Bible prophecy said that would be the case (Revelation 13:3).

But why?

What is the significance of his influence and why does he have such massive influence in the first place?

Even avowed atheists have jumped on the Internet to post their awe of the pleasant Argentina pope:

“I’m an Atheist, and even I have respect for this guy. If he can get Christians to actually act like Christians, maybe I won’t have such an issue with ‘organized’ religion.”—John S

“I’m an atheist and do not believe, but I love this new pope, pope’s are put on a pedestal and seem untouchable, this pope, from the get go, has been a people person. You can almost feel the love radiating from him. So from one human to another, he shows such compassion and humility. Love him.”—Sarah, England, UK.

“I don’t even believe in God. But, this guy, as a human being, just rocks.”—Ironhand43

I just read the entire speech Pope Francis gave before Congress on September 24, and I can see why everybody likes the guy. He advocated for “personal and social responsibility” and “the transcendent dignity of the human being,” followed by an impressive outline of excellent objectives and aspirations:

  • “to satisfy common needs… especially those in situations of greater vulnerability or risk”
  • to “combat violence perpetrated in the name of a religion, an ideology or an economic system, while also safeguarding religious freedom, intellectual freedom and individual freedoms”
  • to spread “hope and healing… peace and justice”
  • to “aim at restoring hope, righting wrongs, maintaining commitments, and thus promoting the well-being of individuals and of peoples”
  • to maintain “respect for our differences and our convictions of conscience”
  • to engage in “the battle to eliminate new global forms of slavery, born of grave injustices which can be overcome only through new policies and new forms of social consensus”
  • “to live as nobly and as justly as possible, as we educate new generations not to turn their back on our ‘neighbors’”
  • to respond to the current “refugee crisis” with the Golden Rule: ‘Do unto others as you would have them do unto you’”
  • “to raise people out of extreme poverty”
  • to pursue “the right use of natural resources, the proper application of technology and the harnessing of the spirit of enterprise” which “are essential elements of an economy which seeks to be modern, inclusive and sustainable”
  • to stop the sales of “deadly weapons… to those who plan to inflict untold suffering on individuals and society,” which he said is done “simply for money: money that is drenched in blood, often innocent blood”

What’s not to like?

Well, there was something hinted at in his speech that poses a potential problem. Four times he said that the way forward in our chaotic world is by means of “legislative activity” or “by means of the law.” This is partly true and partly not. Legislation has its limits. Just what kinds of things are acceptable to enforce by law? Pope Francis does not offer us any clear insight regarding where he would draw the legislation line. But when a pope talks about legislation, we Protestants understandably take a deep, apprehensive breath and watch for what’s coming next, because the Catholic Church has a really bad history when it comes to exercising civil power.

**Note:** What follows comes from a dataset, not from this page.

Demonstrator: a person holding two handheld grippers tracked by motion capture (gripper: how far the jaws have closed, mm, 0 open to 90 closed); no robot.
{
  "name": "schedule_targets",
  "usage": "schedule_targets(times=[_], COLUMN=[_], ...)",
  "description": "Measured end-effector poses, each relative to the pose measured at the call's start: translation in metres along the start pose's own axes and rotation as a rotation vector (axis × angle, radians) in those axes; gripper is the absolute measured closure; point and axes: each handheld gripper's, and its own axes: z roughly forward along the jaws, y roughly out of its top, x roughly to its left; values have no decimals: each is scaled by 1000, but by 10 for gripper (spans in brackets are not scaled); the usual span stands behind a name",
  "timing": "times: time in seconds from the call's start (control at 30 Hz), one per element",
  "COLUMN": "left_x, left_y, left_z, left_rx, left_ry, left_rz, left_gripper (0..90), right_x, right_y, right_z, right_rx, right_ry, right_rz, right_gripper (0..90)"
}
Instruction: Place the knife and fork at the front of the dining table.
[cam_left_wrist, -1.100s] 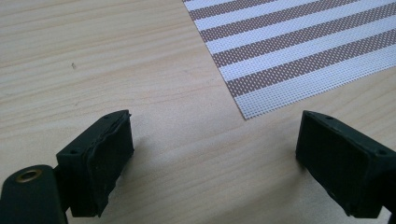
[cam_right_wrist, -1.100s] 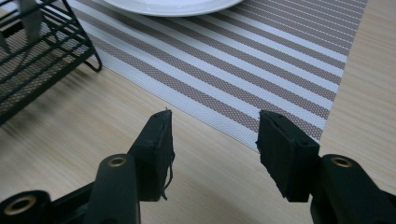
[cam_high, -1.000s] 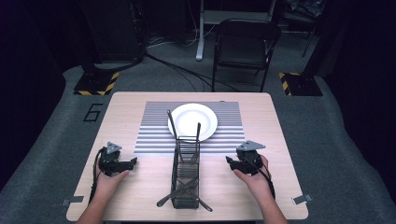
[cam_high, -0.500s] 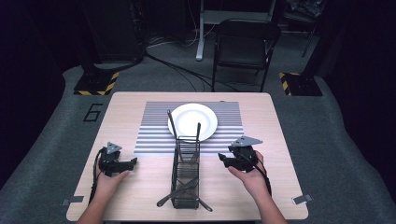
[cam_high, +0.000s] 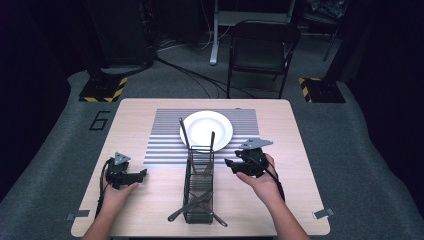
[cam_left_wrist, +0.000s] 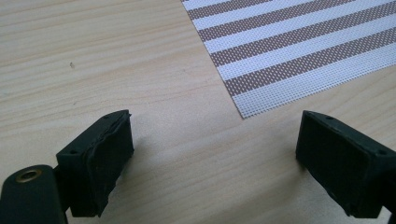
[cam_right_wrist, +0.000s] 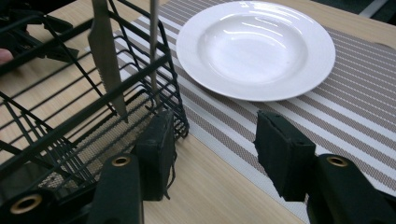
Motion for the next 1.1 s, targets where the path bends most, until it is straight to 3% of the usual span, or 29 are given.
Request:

For now, not only is the pope speaking in favor of good and worthy causes, the fella is downright charming. Seems like he’d be a fun person to spend the day with just chillin’, laughin’ and shootin’ the breeze on a big friendly porch eating pie and ice cream. Thing is, though, he’s the pope of Rome, and that position equates to something of historical and ideological substance that precludes easy enjoyment of the pie and ice cream.

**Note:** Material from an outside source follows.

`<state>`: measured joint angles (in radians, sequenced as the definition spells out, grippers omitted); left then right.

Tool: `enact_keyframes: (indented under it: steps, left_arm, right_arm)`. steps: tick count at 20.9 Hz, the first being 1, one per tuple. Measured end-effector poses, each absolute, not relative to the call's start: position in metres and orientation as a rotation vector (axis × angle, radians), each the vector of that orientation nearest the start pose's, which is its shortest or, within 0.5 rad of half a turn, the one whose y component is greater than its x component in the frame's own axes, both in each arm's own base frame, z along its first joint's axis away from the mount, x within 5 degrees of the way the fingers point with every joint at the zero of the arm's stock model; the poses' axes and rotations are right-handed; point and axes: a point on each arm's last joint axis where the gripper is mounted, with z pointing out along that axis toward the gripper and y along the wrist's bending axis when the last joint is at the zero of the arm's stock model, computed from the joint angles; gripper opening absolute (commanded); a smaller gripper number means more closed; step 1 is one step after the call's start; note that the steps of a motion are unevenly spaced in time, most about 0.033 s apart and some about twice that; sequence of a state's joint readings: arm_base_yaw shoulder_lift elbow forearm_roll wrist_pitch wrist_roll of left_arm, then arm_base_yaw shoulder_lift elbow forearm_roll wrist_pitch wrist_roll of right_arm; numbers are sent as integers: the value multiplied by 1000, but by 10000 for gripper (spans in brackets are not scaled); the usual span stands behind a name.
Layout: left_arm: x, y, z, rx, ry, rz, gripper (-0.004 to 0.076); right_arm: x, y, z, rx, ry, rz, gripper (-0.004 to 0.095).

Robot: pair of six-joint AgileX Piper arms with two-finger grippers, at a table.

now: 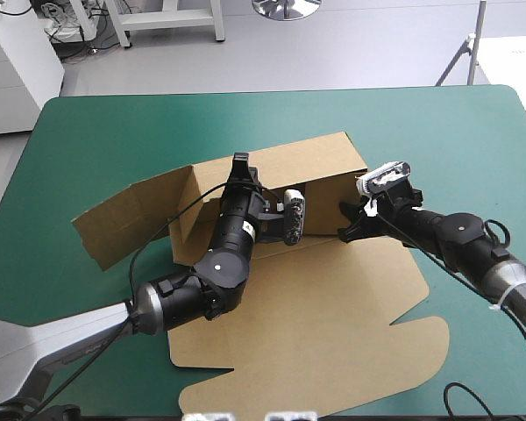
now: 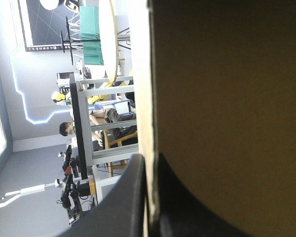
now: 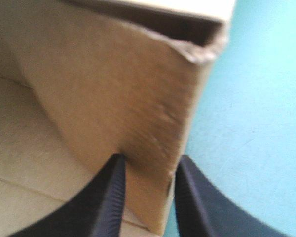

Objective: Fold the box

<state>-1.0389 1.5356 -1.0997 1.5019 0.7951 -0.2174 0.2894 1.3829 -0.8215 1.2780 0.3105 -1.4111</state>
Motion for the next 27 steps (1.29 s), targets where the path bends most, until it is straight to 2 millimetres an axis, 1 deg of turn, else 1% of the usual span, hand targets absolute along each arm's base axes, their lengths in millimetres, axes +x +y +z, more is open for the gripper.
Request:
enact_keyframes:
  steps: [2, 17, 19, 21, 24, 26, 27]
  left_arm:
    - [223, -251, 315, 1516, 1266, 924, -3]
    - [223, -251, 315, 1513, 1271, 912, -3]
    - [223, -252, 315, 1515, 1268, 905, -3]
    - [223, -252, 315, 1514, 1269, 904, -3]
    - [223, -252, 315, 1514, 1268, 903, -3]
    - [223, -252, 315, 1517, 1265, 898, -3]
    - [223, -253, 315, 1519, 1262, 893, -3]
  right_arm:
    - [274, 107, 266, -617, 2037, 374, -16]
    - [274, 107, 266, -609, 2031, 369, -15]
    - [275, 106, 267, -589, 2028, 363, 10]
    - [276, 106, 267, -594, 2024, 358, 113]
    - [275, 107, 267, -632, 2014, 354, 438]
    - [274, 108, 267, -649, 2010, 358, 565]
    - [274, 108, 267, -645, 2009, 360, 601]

So, let’s pan out for the aerial view.

When dealing with huge subjects that encompass large swaths of history and intersecting world dynamics, it is helpful to back up and consider the big picture. Sometimes it is vital that we back up from examining the bark on the trees and take a look at the forest as a whole. So here’s a brief recap of the history that has brought us to where we are right now as Pope Francis stands before us with his delightful smiling face.

One: Jesus and His Church

Jesus came to our world and founded His church upon the principle of non-coercive love. In the popular language of His time, He called this core relational dynamic “agape.” Describing the ultimate outworking of this principle, Jesus said, “For God so loved (agapaō) the world that He gave His only begotten Son, that whoever believes in Him should not perish but have everlasting life” (John 3:16).

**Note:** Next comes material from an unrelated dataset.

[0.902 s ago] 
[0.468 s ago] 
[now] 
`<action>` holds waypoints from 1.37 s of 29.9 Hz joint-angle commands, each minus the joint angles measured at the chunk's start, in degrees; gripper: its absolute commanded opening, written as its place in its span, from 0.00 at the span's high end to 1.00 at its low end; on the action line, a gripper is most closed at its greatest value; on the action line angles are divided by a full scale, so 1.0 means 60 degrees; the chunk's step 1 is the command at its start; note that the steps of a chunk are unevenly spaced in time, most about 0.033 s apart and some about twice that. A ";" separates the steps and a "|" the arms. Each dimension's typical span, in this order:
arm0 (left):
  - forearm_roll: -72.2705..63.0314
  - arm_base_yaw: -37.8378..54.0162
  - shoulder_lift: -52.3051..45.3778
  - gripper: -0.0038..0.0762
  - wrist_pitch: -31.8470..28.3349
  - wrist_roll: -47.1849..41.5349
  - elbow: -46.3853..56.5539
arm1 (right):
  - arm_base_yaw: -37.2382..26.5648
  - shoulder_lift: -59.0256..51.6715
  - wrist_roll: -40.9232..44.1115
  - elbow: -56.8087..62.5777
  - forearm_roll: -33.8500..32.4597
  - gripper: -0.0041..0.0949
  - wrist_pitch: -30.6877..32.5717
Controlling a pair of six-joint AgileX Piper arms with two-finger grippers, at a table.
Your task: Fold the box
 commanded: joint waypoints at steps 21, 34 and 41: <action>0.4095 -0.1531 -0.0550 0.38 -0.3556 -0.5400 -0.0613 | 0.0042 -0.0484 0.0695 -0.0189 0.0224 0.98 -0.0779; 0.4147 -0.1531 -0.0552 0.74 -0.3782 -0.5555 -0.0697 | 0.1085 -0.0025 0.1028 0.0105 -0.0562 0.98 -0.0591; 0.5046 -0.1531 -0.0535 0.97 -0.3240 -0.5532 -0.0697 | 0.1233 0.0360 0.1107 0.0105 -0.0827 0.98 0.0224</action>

Giving defines God’s total mode of existence.

At the cross God gave Himself to the point of suffering and death in order to demonstrate His love for us, and that love is the power—the one and only power—He exerts for our salvation. The cross reveals that God is only interested in drawing human beings to Himself by the attractive power of His love. Conversely, He is not interested in outward compliance under coercive pressure.

His kingdom stands diametrically opposed to imposing theological, emotional, or civil coercion upon human beings…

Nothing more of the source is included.